> [Dataset section]:
○ ○ ○ ○ ○
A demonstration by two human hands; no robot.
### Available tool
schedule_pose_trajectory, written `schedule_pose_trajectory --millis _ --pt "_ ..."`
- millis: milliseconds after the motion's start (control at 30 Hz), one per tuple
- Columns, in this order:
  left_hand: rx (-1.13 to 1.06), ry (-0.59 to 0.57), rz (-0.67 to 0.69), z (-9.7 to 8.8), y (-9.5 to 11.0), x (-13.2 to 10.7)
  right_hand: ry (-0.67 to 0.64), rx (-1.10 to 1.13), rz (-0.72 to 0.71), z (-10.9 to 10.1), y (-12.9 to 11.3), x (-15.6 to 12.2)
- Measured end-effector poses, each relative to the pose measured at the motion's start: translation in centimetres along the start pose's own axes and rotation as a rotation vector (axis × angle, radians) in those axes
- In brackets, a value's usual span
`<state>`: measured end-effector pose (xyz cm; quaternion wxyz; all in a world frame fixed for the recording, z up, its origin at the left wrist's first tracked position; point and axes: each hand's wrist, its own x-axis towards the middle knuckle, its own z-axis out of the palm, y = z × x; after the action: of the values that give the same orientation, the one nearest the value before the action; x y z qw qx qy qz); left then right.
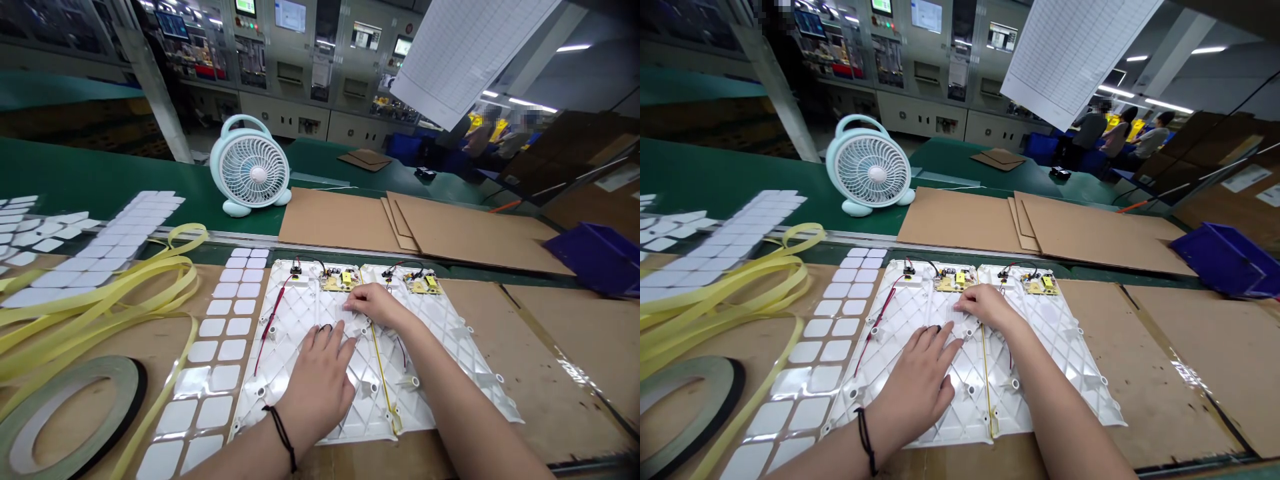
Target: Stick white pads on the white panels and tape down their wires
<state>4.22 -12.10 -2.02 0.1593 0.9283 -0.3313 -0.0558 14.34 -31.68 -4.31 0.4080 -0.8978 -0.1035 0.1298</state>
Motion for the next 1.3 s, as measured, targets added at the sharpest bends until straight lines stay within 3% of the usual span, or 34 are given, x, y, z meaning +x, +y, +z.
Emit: schedule_pose_trajectory --millis 400,600,833,1000,1133,1233,1300 --pt "0.038 0.028 0.006 -0.7 0.2 0.5 0.016 -0.141 0.004 -0.2 -1.1 -0.3" --pt "0.057 0.03 0.003 -0.7 0.4 0.5 0.147 -0.199 -0.061 -0.3 -1.6 -0.6" --pt "0.13 0.055 -0.03 -0.7 0.6 0.8 0.124 -0.191 -0.093 -0.1 -1.2 -0.3" --pt "0.205 -0.013 -0.057 -1.2 1.2 2.8 0.13 -0.207 -0.11 0.0 -1.5 -0.6" --pt "0.208 -0.037 -0.073 -0.9 1.5 3.8 0.055 -0.22 -0.134 -0.5 -1.5 -0.6" --pt "0.166 0.005 -0.068 -1.0 1.6 2.7 -0.015 -0.233 -0.148 -0.7 -1.8 -0.7" --pt "0.151 0.042 -0.028 -1.9 1.7 0.7 -0.038 -0.247 -0.157 -0.5 -1.9 -0.9"
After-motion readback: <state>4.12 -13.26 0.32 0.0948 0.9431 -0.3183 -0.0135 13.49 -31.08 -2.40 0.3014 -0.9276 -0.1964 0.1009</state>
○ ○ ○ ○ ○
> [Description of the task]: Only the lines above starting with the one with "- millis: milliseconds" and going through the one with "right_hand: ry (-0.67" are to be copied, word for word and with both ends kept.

> [Response to the exercise]:
- millis: milliseconds after the motion's start (control at 30 Hz), one per tuple
- Columns, in this order:
  left_hand: rx (-1.13 to 1.06), ry (-0.59 to 0.57), rz (-0.67 to 0.69), z (-9.7 to 8.8), y (-9.5 to 11.0), x (-13.2 to 10.7)
  right_hand: ry (-0.67 to 0.64), rx (-1.10 to 1.13), rz (-0.72 to 0.71), z (-10.9 to 10.1), y (-12.9 to 11.3), x (-15.6 to 12.2)

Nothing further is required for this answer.